Because DBOS is implemented in lightweight TypeScript and Python libraries, you can run your DBOS application anywhere as long as it has a Postgres server to connect to. DBOS runs entirely inside your process, executing your workflows and recording their state in Postgres. By default, when your process restarts, DBOS recovers all its pending workflows. However, care must be taken when upgrading your application's code or when managing many DBOS processes at scale to ensure all your workflows are efficiently recovered.

This guide will describe best practices for self-hosting an application that uses the open-source DBOS libraries, explaining how to manage workflow recovery both when operating on a single server and when operating at scale.

Self-Hosting On A Single Server

Self-hosting a DBOS application on a single server is simple: each time you restart your application's process, it recovers all workflows that were executing before the restart (all PENDING workflows).

Self-Hosting on Multiple Servers

When self-hosting in a distributed setting, it is important to manage workflow recovery so that when an executor crashes, restarts, or is shut down, its workflows are recovered. You should assign each executor running a DBOS application an executor ID by setting the DBOS__VMID environment variable. Each workflow is tagged with the ID of the executor that started it. When an application with an executor ID restarts, it only recovers pending workflows assigned to that executor ID. You can also instruct your executor to recover workflows assigned to other executor IDs through the workflow recovery endpoint of the admin API.

Managing Application versions

When self-hosting, it is important to be careful when upgrading your application's code. When DBOS is launched, it computes an "application version" from a checksum of the code in your application's workflows (you can override this version through the DBOS__APPVERSION environment variable). Each workflow is tagged with the version of the application that started it. To prevent code compatibility issues, DBOS does not attempt to recover workflows tagged with a different application version.

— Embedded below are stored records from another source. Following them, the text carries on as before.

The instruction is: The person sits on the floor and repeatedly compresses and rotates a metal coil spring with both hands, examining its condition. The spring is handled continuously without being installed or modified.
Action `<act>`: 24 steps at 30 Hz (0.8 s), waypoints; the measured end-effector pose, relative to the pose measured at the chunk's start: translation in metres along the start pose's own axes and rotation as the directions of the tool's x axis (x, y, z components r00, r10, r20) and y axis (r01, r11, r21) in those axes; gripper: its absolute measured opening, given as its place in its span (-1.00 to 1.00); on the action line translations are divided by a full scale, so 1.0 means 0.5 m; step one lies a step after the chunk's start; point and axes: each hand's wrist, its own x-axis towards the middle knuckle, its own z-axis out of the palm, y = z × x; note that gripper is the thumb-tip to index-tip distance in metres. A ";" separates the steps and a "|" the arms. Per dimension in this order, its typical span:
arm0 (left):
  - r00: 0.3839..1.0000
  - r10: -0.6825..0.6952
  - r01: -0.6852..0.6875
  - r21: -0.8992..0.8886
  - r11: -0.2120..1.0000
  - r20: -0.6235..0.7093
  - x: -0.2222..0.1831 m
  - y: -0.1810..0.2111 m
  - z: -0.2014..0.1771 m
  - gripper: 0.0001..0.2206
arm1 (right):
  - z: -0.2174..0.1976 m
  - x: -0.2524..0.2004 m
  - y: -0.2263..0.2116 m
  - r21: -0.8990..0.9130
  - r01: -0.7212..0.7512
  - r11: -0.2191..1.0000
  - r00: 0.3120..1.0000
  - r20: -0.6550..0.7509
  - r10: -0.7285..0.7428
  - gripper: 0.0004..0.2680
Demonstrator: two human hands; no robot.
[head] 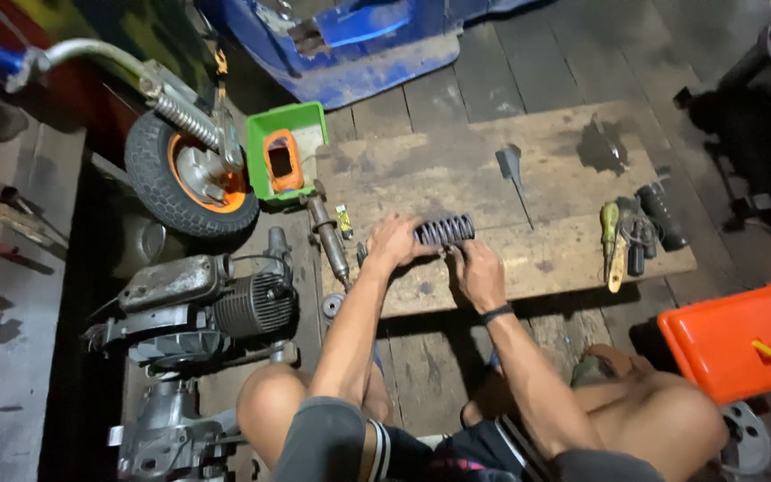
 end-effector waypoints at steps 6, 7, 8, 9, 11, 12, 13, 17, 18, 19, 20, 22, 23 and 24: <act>1.000 0.003 -0.002 0.009 1.000 -0.020 0.025 -0.025 0.033 -0.28 | 0.005 0.005 0.019 0.008 0.008 1.000 1.000 0.008 -0.008 -0.83; 1.000 0.006 -0.005 0.010 1.000 -0.028 0.030 -0.021 0.021 -0.28 | 0.011 0.015 0.019 0.006 0.013 1.000 1.000 0.002 -0.013 -0.83; 1.000 -0.009 0.009 -0.005 1.000 -0.007 0.022 -0.015 0.018 -0.30 | 0.015 0.009 0.015 -0.010 0.013 1.000 1.000 0.019 -0.013 -0.83; 1.000 -0.023 0.023 -0.019 1.000 0.014 0.015 -0.011 0.015 -0.31 | 0.020 0.002 0.012 -0.026 0.014 1.000 0.999 0.036 -0.013 -0.82; 1.000 -0.023 0.023 -0.021 1.000 0.017 0.005 -0.004 -0.004 -0.30 | 0.021 0.005 0.026 -0.037 0.037 0.999 0.999 0.037 -0.035 -0.82; 0.999 -0.023 0.024 -0.026 0.999 0.033 -0.008 0.004 -0.004 -0.29 | 0.017 -0.006 0.035 -0.047 0.050 0.998 0.998 0.047 -0.048 -0.82; 0.999 -0.020 0.020 -0.026 0.999 0.031 0.012 -0.003 -0.002 -0.29 | 0.031 0.007 0.042 -0.050 0.050 0.997 0.998 0.045 -0.047 -0.82; 1.000 -0.011 0.011 -0.005 1.000 0.013 0.016 -0.018 0.029 -0.28 | 0.023 -0.002 0.023 -0.029 0.054 0.998 0.998 0.037 -0.053 -0.82; 1.000 0.001 -0.001 -0.004 1.000 -0.001 0.014 -0.015 0.027 -0.25 | 0.002 0.005 0.012 0.004 0.049 0.999 0.998 0.041 -0.049 -0.82; 1.000 0.002 -0.002 -0.004 1.000 -0.007 0.014 -0.012 0.020 -0.25 | 0.009 0.005 0.015 0.002 0.053 0.999 0.998 0.037 -0.053 -0.82; 1.000 0.001 -0.001 -0.007 1.000 -0.007 0.012 -0.010 0.015 -0.26 | 0.016 0.004 0.018 -0.011 0.035 0.999 0.999 0.034 -0.034 -0.83; 1.000 -0.002 0.002 -0.012 1.000 0.002 -0.003 0.001 0.004 -0.27 | 0.021 -0.010 0.021 -0.023 0.011 1.000 0.999 0.040 -0.010 -0.83; 1.000 -0.005 0.005 -0.025 1.000 -0.002 -0.017 0.010 -0.003 -0.29 | 0.018 -0.021 0.020 -0.039 0.023 0.999 0.999 0.047 -0.021 -0.83; 1.000 -0.003 0.002 -0.030 1.000 -0.029 -0.004 0.016 -0.033 -0.30 | 0.019 0.004 0.023 -0.056 0.049 0.997 0.998 0.035 -0.047 -0.83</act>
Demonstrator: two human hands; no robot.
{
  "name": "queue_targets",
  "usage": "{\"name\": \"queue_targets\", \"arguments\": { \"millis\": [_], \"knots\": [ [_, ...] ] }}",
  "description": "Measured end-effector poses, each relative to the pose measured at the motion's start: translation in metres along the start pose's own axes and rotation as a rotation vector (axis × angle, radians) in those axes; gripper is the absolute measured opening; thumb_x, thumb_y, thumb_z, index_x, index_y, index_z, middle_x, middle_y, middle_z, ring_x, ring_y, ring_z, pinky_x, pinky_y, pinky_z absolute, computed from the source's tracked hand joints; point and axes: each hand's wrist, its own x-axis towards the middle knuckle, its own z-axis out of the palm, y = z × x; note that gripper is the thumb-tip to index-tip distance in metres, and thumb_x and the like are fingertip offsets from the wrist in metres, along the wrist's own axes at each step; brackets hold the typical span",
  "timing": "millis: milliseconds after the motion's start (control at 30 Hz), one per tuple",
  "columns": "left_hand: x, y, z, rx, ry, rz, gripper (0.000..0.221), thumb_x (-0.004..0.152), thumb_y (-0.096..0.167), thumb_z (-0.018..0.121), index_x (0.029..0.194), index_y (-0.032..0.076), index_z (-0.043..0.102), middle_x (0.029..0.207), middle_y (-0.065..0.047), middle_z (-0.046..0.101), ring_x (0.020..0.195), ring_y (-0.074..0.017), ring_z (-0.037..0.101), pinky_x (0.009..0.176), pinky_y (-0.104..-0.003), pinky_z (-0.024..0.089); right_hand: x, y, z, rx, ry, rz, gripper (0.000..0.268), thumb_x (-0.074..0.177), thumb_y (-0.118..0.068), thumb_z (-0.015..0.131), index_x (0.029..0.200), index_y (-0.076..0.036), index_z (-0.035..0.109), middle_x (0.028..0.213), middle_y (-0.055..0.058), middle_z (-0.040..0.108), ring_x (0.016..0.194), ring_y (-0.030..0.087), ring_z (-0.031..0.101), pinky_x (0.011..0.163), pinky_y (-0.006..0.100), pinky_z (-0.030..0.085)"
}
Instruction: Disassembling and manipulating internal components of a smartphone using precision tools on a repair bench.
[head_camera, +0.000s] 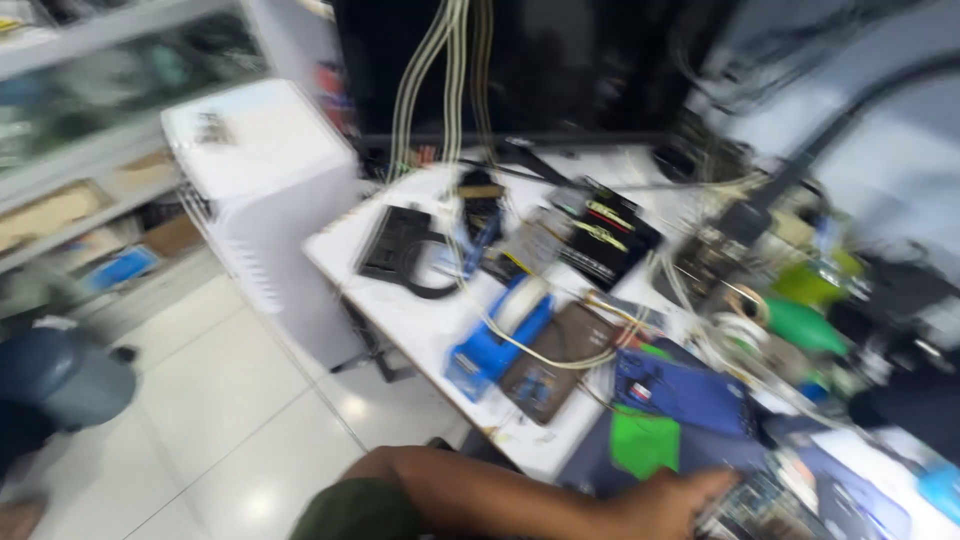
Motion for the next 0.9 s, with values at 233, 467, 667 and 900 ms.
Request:
{"name": "queue_targets", "arguments": {
  "millis": [233,467,667,900],
  "knots": [
    [-0.003,0.048,-0.007,0.112,-0.036,-0.096,0.051,0.087,0.018,0.064,0.137,0.013,0.054,0.100,-0.004,0.077,0.066,-0.0142,0.065,0.064,-0.032,0.056,0.008,-0.036,-0.091,-0.091,-0.076,0.041,0.041,0.082,-0.048,0.081,0.107,-0.018,0.070,0.078,0.003,0.071,0.070,0.028,0.067,0.064,0.040,0.051],
    [0.010,0.052,-0.005,-0.134,0.165,-0.166,0.039,0.088,0.015,0.074,0.123,0.007,0.058,0.104,-0.007,0.082,0.088,-0.0125,0.076,0.078,-0.027,0.062,0.041,-0.036,-0.114,0.397,-0.175,0.243,0.015,0.090,-0.017,0.066,0.102,-0.008,0.070,0.082,0.003,0.072,0.066,0.019,0.067,0.062,0.032,0.053],
    [0.009,0.052,-0.009,0.049,0.285,-0.084,0.027,0.096,0.025,0.068,0.115,0.007,0.060,0.081,0.000,0.074,0.064,-0.0074,0.060,0.061,-0.026,0.048,0.048,-0.038,-0.119,0.597,-0.388,0.496,0.014,0.086,-0.025,0.081,0.090,-0.015,0.072,0.077,-0.004,0.073,0.055,0.010,0.062,0.058,0.026,0.054],
    [-0.002,0.043,-0.004,-0.006,0.373,0.121,0.022,0.095,0.015,0.070,0.114,0.003,0.068,0.092,-0.003,0.078,0.079,-0.0103,0.073,0.071,-0.025,0.060,0.047,-0.053,-0.120,0.825,-0.286,0.627,0.012,0.089,-0.013,0.079,0.086,-0.011,0.067,0.078,-0.001,0.066,0.062,0.009,0.055,0.057,0.024,0.050]
  ]
}}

To safely recover workflows started on an older version of your code, you should start a process running that code version. If self-hosting on a single server, that process will automatically recover all pending workflows of that code version. If self-hosting in a distributed setting, you should use the workflow recovery endpoint of the admin API to instruct that process to recover workflows belonging to executors that ran old code versions.

Admin API Reference

DBOS applications expose an admin API on port 3001. It provides the following endpoints:

Health Check

  • Endpoint: /dbos-healthz
  • HTTP Method: GET
  • Description: Performs a health check on the application.
  • Response:
    • Status Code: 200 OK if the system is healthy; otherwise, appropriate error codes.

Workflow Recovery

  • Endpoint: /dbos-workflow-recovery
  • Method: POST
  • Description: Recover all pending workflows associated with input executor IDs. Returns the IDs of all workflows queued for recovery.
  • Request Body Format: JSON list of executors whose pending workflows to recover.
    • Example:
      ["executor-id-1", "executor-id-2", "..."]
  • Response:
    • Status Code: 200 OK on successful recovery initiation; otherwise, appropriate error codes.
    • Body Format: JSON list of the IDs of workflows queued for recovery.
    • Example:
      ["workflow-uuid-1", "workflow-uuid-2", "..."]

Deactivate

  • Endpoint: /deactivate
  • Method: GET
  • Description: Deactivate an executor. A deactivated executor may complete active workflows and recover PENDING workflows, but may not start new workflows or dequeue workflows.
  • Response:
    • Status Code: 200 OK if the request succeeeded; otherwise, appropriate error codes.